This is part of a larger project assessing replicability of popular findings in decision making research and involving a formative component. I applaud the scientific effort and its great formative value. I agree with the authors on the relevance of a replication of Peters et al.’s (2006) study and I am listing a number of comments/suggestions for improvement (a few minor, a few more substantial) below.
Some of the original hypotheses have been reframed (e.g. numeracy as a continuous variable) but for a replication it may be better to use first the original formulation and list the re-framed hypothesis as an extension.
The authors are planning to recruit participants online via Amazon Mechanical Turk. This aspect is problematic as it cannot be checked if participants use online shortcuts/a calculator to answer numerical questions.
It is mentioned that d will be transformed to r, in order to compare with the original effect size. However, this applies to the extension (the replication results may be directly comparable, and should drive conclusions on the replication outcome).
STUDY DESIGN TABLE
From this table it becomes clear that the original analyses will be performed too. The replication outcome should be decided on the basis of those analyses.
Does the power analysis take into account the extensions or will these be regarded (and discussed) as a secondary/exploratory component of the study?
Relationship between numeracy as a continuous variable and decision making outcome/confidence: investigated via linear regression but the relationship might not be linear. Clarify that confidence judgments refer to the decision making tasks. Conclusions about the continuous variable analysis outcome should not overrun the conclusions about the replication Peters et al.’s study.
The section on “affect and numeracy” could be better tuned on the manipulation of Peters et al.’s experiment 4, where the focus is on the disadvantage of being highly numerate under certain conditions.
Section “choice of study for replication”. Overall statements should be backed up more robustly.
Low power: please clarify what the target effect of interest could have been and why the specific number of participants was insufficient for each study – here or later, under each specific study sections (please note that some additional or supplementary analyses reported in the original paper may be exploratory/of secondary importance and it should be taken into account when evaluating power in the original study).
Methods: Peters et al. stated that dichotomization was introduced to address data skewedness in Study 1 and maintained it for the other experiments as well; had the sample been larger for Study 2 and Study 3, it looks like the authors would have considered other splits (such as a split based on quartiles). Please clarify if/why this procedure is not suitable and/or ideal. It would be useful to mention here whether you will calibrate your replication so that it will achieve sufficient power to test for a relation between a continuous numeracy variable and decision making biases, and that you will also replicate the original analysis for a direct comparison with Peters et al.’s study (i.e. with numeracy dichotomized).

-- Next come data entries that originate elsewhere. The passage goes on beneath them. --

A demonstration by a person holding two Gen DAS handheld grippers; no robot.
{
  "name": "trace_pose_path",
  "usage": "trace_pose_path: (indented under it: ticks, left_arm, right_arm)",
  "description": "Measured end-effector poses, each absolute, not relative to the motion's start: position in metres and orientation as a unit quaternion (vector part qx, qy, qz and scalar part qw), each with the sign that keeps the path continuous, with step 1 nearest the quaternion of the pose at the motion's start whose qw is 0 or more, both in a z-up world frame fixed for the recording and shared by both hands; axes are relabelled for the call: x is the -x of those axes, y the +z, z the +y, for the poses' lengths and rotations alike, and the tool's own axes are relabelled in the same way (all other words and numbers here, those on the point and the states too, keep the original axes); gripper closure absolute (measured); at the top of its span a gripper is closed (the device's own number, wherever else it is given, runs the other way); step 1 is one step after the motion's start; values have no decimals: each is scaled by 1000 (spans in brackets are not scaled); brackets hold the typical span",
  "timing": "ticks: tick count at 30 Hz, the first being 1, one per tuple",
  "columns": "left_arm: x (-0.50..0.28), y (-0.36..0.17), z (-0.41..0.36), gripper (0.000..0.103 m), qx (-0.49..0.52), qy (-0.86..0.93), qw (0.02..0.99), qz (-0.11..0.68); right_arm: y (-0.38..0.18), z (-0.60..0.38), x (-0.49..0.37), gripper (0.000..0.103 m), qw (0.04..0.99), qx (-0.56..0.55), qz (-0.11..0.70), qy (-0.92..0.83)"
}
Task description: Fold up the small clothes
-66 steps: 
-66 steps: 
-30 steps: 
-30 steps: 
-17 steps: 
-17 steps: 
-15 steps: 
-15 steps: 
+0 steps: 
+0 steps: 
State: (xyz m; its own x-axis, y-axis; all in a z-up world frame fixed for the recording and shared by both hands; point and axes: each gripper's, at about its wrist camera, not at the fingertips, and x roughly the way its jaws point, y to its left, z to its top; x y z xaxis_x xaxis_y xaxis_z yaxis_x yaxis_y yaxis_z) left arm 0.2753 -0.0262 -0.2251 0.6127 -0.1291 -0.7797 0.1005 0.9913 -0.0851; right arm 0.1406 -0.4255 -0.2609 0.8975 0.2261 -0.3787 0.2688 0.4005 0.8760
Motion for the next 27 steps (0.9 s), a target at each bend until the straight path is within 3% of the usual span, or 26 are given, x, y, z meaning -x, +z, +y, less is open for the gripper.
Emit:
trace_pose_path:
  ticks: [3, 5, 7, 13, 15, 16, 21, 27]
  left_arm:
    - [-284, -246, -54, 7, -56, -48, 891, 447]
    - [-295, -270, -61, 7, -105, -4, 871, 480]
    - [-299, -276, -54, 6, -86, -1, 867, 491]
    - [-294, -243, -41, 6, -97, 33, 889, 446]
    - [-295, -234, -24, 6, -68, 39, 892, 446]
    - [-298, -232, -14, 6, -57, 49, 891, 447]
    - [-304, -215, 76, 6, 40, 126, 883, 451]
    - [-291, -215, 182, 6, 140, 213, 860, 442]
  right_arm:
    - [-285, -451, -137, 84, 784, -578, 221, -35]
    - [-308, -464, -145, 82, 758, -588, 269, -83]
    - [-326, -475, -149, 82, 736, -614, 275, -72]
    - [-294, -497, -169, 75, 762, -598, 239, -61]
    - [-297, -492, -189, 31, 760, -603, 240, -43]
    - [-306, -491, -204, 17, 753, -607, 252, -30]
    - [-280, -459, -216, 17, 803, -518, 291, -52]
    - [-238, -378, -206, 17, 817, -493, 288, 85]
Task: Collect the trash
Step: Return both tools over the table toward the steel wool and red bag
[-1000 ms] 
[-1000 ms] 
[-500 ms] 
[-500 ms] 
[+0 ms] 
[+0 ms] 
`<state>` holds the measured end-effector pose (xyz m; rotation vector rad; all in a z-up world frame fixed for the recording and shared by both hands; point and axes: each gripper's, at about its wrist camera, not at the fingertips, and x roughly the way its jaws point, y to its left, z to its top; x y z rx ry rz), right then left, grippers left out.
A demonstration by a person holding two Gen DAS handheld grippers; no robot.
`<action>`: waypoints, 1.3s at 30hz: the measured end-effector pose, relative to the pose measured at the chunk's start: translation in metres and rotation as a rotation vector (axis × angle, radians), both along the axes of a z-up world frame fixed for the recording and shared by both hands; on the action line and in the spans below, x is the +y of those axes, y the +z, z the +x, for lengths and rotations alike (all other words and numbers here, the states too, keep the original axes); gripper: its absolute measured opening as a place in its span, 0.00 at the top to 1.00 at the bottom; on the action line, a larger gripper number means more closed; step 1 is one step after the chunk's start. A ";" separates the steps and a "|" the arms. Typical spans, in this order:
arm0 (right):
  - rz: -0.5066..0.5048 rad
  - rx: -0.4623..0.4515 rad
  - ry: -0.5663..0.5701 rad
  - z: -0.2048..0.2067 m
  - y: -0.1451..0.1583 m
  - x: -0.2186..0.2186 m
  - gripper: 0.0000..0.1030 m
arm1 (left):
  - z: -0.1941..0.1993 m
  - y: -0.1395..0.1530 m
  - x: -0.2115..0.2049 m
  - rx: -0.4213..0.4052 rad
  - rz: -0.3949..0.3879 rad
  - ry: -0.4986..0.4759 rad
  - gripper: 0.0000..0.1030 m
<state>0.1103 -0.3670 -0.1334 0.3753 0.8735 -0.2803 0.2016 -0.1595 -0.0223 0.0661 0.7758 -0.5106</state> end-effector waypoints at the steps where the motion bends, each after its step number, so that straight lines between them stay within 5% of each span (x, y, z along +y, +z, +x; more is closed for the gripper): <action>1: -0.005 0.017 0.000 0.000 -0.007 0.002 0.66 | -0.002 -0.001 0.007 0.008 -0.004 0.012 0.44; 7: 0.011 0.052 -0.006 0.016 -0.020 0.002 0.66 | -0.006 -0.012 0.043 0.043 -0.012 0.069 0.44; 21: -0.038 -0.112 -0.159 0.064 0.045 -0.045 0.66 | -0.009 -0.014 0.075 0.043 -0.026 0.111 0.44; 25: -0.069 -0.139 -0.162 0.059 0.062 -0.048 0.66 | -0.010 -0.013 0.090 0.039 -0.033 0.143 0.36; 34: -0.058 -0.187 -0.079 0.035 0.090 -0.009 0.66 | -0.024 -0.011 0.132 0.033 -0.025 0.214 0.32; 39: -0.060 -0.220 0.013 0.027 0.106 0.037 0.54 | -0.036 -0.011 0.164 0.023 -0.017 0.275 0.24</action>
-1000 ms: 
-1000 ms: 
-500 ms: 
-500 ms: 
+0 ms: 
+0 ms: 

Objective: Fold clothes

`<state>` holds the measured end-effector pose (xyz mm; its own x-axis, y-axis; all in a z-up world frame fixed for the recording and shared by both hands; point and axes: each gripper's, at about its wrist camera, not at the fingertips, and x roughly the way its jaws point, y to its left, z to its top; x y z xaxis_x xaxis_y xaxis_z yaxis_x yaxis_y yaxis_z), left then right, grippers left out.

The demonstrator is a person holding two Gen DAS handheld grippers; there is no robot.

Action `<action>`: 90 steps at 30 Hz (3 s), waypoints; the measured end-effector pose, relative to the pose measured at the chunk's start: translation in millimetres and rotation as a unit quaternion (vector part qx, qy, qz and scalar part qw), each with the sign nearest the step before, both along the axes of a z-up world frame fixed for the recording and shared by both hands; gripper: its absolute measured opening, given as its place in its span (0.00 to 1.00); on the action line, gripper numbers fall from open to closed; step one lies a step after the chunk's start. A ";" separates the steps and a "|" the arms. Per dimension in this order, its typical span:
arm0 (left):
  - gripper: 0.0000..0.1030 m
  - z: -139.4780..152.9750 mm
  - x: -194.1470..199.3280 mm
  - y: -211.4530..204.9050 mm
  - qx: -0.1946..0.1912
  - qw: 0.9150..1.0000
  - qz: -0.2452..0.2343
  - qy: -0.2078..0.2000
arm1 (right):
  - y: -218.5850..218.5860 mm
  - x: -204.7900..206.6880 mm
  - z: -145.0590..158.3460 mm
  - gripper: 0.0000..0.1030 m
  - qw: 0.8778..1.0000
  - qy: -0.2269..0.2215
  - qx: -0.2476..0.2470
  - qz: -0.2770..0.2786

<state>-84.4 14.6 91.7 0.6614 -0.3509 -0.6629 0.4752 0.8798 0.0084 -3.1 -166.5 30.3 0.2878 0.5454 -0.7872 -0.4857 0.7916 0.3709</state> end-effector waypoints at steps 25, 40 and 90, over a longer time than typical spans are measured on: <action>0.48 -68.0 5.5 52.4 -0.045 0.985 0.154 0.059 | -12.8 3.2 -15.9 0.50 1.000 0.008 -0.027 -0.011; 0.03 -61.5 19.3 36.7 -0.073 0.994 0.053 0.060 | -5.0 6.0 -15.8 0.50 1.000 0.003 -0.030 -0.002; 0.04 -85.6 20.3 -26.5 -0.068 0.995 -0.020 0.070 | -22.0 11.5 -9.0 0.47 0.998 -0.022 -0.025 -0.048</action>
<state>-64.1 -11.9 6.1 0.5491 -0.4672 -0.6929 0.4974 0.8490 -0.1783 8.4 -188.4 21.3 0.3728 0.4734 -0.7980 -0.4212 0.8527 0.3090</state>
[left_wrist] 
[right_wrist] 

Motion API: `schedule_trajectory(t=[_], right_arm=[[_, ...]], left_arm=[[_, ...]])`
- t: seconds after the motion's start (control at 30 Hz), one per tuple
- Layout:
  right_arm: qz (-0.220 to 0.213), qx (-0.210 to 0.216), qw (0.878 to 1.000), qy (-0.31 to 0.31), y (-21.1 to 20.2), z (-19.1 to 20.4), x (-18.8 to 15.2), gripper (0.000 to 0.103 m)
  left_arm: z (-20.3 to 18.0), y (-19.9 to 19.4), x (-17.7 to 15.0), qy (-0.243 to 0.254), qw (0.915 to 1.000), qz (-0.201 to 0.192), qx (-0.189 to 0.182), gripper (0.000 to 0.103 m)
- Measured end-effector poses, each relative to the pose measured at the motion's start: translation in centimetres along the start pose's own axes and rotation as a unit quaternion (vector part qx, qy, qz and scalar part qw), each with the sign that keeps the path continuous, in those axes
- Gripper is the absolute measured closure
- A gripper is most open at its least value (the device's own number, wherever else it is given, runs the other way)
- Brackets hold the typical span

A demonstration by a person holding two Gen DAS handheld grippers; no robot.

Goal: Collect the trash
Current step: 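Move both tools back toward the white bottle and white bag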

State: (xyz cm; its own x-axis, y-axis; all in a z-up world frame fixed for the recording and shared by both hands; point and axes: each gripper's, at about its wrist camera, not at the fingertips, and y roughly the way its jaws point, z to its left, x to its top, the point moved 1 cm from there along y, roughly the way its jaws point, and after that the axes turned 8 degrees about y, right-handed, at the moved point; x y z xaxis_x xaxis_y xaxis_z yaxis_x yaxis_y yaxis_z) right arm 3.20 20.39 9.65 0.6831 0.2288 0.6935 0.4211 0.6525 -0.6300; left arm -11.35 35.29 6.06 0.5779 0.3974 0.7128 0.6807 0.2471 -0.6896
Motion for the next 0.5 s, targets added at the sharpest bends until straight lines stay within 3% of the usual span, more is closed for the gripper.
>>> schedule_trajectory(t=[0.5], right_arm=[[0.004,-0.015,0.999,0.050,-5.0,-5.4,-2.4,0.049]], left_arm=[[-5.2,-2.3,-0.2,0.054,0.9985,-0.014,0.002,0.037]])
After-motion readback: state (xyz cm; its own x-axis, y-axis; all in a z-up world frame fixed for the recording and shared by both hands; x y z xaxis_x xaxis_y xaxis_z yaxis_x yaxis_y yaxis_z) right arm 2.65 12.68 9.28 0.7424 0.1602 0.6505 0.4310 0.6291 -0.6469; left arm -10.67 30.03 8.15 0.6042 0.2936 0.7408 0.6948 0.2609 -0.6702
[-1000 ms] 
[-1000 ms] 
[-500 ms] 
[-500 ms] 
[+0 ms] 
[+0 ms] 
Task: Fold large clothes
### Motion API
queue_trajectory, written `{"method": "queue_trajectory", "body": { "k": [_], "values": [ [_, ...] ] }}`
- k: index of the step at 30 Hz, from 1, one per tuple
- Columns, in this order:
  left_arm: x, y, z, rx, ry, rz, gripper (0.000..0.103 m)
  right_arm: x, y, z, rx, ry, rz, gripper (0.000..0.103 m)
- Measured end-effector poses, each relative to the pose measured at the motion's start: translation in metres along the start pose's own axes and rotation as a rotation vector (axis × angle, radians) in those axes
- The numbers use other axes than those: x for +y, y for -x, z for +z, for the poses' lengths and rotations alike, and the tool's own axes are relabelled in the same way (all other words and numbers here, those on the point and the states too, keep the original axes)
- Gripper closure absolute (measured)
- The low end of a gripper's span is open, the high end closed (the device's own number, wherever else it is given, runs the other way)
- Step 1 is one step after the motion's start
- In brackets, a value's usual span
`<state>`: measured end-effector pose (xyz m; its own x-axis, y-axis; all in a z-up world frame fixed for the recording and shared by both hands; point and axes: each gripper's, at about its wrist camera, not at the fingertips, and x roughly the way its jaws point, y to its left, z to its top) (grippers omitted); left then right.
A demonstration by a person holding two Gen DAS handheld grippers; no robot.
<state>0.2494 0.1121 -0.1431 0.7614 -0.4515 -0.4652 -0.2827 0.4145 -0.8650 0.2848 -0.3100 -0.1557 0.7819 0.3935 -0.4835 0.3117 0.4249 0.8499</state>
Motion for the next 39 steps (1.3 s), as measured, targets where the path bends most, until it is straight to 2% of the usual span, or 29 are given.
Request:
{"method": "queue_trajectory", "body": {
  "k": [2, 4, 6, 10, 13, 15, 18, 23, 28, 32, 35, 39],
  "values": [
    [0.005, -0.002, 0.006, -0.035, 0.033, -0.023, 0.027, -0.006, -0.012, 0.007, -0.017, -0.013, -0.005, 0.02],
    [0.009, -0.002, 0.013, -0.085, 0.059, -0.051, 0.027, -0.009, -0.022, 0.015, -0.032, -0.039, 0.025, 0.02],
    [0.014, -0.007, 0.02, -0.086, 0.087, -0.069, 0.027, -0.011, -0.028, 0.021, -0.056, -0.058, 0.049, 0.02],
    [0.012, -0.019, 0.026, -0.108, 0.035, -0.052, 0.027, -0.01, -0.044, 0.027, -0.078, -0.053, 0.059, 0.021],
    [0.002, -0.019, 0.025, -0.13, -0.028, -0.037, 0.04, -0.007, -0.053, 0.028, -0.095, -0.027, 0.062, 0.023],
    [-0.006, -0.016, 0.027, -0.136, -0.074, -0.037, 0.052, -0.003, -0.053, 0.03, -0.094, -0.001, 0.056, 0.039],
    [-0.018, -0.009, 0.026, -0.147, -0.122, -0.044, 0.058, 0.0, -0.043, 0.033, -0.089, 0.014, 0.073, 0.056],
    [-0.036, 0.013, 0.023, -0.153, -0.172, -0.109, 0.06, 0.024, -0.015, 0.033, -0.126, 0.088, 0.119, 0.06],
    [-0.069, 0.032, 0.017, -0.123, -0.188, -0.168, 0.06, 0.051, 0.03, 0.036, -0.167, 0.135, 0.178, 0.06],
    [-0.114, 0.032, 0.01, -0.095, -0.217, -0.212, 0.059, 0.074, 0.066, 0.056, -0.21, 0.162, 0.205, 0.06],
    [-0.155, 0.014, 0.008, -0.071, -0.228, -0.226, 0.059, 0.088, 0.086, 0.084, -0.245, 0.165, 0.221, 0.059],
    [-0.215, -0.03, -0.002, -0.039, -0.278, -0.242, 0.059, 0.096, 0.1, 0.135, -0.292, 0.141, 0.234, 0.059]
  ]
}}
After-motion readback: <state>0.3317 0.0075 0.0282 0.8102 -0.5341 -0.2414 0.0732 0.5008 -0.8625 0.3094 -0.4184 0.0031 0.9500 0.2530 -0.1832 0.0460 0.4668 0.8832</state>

. One of the major methodological differences between the proposed replication and the original study (online vs in person testing), should be mentioned here and discussed. Another important methodological difference (all participants will take part in all the tasks), should be also mentioned, along with its possible advantages and disadvantages.
. The extension about study-specific self-efficacy is very interesting. However, the introduction of a summary confidence judgment would certainly not interfere with the replication effort if a between-participants design was adopted and if participants were not informed about having to provide a confidence judgment at the end. Could its introduction affect decision making processes on following numerical tasks in a within-participant design, as the proposed one? (e.g. Boldt, Schiffer, Waszak & Yeung, 2019; Confidence predictions affect performance confidence and neural preparation in perceptual decision making).
p.21 “We then conducted a power analysis using G*Power (Faul, Erdfelder, Lang, & Buchner, 2007) for the statistical tests in each of the decision-making risk paradigms separately (i.e. framing effect, frequency-percentage effect, ratio bias and bets effect).”
The four studies are not conducted with separate groups of participants. What is the familywise alpha across the four main tests? Please state whether you have included any corrections to your power calculations.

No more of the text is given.